Il y avait quelque chose de pathétique à voir un grand gaillard comme Wolf, musclé à la grosse louche, une tête de plus que moi et des petits poils blonds déjà éclos au coin des lèvres, se tenir ainsi, au garde-à-vous protocolaire, portant haut son désir de plaire à l'autorité.

Oncle Guillaume accepta la déférence avec sa bonhomie naturelle:

«Allons, je ne vais pas te gronder, je sais que tu fais des efforts. Et toi, Jean-Ramsès?

– Aucun souci, onc' Guillaume. En français, je suis le premier de ma classe.»

J'avais des facilités incontestables, surtout à l'oral, où l'essentiel n'est jamais le fond mais la faculté de plaire. Quand je faisais des bêtises et que je me faisais prendre, ces bonnes dispositions me permettaient de passer aisément le cap des parents en colère: un bon carnet scolaire agit comme une cape d'invisibilité.

«C'est bien, fiston, très bien, ton papa sera content et il a mérité de l'être.»

Sa moustache se dilata en un long sourire bienveillant. Puis il me demanda:

«On ne le voit pas beaucoup, Pierre-Loup, ces temps-ci. Il n'est pas souffrant, au moins?»

Pour mon père, je ne savais pas trop quoi penser. Quelques jours s'étaient écoulés depuis la découverte du vol, papa était soucieux, il ne parlait pas beaucoup à table. Quand il avait fini de manger, il filait droit vers sa voiture et partait travailler, pour ne rentrer que tard le soir, bien après la fermeture du bistrot. Je l'entendais alors qui parlait avec ma mère, leurs voix se mélangeaient dans leur chambre au-dessus de la buanderie éventrée. Il m'était impossible toutefois de distinguer le propos.

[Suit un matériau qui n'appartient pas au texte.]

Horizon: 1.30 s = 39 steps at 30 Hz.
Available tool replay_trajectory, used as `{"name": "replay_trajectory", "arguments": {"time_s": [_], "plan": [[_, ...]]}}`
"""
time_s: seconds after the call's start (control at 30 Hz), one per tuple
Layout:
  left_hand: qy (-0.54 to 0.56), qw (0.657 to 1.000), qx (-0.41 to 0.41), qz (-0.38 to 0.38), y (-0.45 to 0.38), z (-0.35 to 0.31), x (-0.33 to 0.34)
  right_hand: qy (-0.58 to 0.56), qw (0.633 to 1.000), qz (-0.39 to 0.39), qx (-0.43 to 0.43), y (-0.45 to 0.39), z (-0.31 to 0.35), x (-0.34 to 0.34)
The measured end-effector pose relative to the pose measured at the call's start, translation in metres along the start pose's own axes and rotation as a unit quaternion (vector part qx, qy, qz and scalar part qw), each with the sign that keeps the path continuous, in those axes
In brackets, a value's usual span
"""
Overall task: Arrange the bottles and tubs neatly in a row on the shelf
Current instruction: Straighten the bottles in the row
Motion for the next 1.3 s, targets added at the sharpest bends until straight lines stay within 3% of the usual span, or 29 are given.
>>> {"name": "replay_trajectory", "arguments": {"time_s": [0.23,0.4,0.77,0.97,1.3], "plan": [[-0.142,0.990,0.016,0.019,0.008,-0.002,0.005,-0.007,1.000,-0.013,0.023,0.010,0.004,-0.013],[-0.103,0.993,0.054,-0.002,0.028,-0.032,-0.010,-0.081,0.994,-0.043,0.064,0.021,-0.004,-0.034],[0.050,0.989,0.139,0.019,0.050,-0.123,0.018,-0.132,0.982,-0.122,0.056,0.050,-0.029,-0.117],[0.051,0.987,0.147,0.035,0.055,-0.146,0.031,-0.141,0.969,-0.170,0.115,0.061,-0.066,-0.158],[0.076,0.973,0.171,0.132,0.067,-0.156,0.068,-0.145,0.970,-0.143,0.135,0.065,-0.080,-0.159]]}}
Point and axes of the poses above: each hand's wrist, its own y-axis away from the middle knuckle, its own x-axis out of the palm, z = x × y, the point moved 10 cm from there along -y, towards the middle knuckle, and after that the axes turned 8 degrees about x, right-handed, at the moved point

Oncle Guillaume eut l'air de partager mes interrogations car il me regarda avec une grande tendresse. Pui il s'ébroua:

«En cette fin d'année scolaire, le temps est venu de vous raconter l'histoire qui est arrivée à Julie P., de La Varenne-les -Flots.»

Les conversations cessèrent aussitôt et l'on se précipita sur les chaises. Une zone de silence, palpable et jouissive comme peuvent l'être les coins privilégiés des sanatoriums, se créa autour de notre conteur. Un losange de soleil se pencha par la vitre et s'étala respectueusement à nos pieds.

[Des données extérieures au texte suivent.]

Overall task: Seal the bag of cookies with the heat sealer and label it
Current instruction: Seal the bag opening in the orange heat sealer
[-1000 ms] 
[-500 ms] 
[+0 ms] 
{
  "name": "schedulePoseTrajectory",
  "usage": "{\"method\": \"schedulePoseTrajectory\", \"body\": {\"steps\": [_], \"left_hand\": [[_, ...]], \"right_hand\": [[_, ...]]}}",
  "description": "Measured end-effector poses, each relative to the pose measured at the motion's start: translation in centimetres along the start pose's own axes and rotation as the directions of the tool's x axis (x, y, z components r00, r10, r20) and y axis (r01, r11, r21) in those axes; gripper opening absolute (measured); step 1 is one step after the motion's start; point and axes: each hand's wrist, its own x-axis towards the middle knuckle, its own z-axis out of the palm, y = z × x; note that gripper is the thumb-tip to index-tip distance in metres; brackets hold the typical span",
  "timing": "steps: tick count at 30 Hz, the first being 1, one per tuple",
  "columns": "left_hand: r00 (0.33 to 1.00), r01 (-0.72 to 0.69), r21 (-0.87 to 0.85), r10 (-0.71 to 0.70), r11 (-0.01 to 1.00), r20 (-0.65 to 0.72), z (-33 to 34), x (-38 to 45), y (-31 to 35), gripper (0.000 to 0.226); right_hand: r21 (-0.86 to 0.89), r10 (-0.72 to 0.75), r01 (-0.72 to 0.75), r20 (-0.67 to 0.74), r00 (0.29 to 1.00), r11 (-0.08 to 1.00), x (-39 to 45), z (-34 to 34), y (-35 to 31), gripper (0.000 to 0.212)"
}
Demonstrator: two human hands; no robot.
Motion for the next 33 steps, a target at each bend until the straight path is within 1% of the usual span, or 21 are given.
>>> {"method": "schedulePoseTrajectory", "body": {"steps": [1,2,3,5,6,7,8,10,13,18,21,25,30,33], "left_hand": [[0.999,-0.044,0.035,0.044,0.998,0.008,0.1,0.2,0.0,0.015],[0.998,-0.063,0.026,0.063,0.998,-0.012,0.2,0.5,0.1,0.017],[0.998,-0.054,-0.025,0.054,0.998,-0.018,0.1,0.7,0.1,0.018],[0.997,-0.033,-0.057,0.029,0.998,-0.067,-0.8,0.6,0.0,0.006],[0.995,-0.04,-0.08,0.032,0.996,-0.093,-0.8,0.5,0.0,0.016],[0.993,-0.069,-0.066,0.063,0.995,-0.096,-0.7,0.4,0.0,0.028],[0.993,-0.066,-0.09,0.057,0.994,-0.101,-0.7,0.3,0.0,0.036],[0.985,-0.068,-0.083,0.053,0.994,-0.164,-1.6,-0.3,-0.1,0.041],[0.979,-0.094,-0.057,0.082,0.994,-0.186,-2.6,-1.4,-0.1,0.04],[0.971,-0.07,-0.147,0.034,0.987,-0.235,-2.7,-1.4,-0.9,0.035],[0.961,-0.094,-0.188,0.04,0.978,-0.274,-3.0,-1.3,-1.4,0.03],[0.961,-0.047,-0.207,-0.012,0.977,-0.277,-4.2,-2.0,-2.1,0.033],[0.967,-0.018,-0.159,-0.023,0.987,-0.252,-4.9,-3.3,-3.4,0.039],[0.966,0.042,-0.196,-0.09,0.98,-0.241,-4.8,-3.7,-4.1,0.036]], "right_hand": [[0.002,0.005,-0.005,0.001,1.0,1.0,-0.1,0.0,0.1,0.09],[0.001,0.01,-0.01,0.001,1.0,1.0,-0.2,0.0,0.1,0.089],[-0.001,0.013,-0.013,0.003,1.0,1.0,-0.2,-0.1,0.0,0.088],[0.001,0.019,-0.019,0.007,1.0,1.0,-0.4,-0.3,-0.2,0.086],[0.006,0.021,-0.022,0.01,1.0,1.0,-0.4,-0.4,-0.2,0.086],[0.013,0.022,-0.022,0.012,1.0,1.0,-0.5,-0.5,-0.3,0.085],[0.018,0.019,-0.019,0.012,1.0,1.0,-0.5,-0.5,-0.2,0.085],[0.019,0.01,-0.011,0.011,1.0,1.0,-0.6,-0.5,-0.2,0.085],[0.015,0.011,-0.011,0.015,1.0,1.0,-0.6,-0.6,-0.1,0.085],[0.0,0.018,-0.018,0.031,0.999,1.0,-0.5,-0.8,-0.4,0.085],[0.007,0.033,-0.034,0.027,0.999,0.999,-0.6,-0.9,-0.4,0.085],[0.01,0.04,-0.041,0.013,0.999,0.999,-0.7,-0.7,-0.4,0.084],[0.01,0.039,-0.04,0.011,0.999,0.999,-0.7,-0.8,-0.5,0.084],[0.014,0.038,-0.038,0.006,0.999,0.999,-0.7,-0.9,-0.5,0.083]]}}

«Ah, Julie! commença oncle Guillaume. Une boule de volonté, un concentré de tomate, bosseuse comme un dictateur, c'est à se demander comment elle a fait pour s'enterrer dans ce trou qu'est La Varenne-les -Flots. Les aléas de la vie de famille expliquent beaucoup de choses. Un mari exploitant agricole, un arrière-grand-père mort pour la France et figurant en bonne place sur le monument aux morts, une certaine flemme à faire des études héritée de sa mère, ça vous campe le tableau: à seize ans, Julie P. est entrée en CDI à la bibliothèque municipale, chargée de l'accueil et du classement des livres, poste qu'elle a occupé pendant quarante-deux ans et six mois, prenant ensuite une retraite à taux plein.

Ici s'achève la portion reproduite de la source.